Every line of the records that holds the word "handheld" should be copied out.

[Start of section]

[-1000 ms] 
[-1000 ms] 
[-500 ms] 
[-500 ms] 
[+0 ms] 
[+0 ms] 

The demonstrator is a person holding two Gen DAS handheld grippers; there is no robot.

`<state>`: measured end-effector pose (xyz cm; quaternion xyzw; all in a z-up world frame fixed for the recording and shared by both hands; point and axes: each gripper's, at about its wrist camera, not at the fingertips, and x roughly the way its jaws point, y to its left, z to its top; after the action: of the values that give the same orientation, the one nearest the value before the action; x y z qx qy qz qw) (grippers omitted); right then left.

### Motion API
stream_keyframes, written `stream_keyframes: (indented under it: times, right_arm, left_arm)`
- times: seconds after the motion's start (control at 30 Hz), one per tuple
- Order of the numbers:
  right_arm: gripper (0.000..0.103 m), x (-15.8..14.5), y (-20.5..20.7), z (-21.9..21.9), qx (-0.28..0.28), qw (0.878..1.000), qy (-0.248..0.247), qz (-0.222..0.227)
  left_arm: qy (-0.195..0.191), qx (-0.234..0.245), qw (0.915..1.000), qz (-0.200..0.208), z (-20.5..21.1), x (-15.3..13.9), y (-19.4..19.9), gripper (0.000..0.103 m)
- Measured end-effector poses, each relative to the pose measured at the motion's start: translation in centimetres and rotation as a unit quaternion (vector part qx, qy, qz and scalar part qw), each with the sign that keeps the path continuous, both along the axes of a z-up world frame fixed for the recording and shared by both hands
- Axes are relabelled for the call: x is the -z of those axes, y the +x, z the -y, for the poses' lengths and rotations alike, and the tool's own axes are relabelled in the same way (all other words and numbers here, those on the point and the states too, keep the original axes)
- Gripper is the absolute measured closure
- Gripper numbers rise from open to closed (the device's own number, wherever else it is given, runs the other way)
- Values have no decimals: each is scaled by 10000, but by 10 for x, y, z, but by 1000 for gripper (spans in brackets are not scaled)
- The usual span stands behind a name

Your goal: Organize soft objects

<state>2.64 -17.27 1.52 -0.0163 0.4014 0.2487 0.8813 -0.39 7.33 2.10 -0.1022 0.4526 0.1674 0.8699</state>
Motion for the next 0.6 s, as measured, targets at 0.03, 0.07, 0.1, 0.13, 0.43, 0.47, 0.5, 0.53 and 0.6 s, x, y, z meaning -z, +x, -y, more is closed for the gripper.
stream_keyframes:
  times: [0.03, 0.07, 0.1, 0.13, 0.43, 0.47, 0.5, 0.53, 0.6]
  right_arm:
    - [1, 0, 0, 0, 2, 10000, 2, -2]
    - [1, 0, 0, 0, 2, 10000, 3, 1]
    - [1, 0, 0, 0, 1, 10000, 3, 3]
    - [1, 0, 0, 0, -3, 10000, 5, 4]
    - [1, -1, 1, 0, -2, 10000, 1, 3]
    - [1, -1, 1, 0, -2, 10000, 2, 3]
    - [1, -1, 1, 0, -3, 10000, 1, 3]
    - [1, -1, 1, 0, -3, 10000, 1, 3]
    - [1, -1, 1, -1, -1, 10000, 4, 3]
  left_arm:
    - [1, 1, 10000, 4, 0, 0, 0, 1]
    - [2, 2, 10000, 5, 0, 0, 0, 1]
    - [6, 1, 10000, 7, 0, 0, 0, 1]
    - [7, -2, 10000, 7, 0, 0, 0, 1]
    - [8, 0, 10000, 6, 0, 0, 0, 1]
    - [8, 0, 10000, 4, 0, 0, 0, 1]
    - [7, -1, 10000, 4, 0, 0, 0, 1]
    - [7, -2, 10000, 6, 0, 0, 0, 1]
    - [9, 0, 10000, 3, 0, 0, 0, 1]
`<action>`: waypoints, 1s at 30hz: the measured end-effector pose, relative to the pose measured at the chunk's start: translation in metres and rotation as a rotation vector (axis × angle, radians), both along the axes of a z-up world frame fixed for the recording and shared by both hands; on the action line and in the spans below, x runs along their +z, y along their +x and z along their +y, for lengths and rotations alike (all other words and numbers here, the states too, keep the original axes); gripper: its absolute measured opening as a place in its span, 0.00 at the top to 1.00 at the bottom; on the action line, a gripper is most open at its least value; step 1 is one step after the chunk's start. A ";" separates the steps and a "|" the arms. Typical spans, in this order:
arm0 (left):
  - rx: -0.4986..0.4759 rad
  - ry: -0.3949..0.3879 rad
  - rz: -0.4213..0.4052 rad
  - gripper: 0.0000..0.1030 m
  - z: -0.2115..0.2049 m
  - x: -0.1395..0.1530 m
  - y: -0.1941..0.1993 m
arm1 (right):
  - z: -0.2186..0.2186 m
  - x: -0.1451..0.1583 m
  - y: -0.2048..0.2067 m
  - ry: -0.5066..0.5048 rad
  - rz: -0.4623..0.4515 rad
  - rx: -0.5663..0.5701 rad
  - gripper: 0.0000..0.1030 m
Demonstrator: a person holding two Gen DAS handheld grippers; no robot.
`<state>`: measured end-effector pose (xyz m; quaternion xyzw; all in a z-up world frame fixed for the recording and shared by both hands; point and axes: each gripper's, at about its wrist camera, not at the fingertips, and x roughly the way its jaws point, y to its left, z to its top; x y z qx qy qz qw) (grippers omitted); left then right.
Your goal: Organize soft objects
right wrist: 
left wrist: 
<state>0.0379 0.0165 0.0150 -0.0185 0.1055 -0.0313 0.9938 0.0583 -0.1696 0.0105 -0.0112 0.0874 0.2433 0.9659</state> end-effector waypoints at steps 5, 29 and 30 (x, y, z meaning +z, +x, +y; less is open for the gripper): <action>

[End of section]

▸ **WRITTEN SOLUTION**:
The demonstrator is a person holding two Gen DAS handheld grippers; there is no robot.
Demonstrator: a person holding two Gen DAS handheld grippers; no robot.

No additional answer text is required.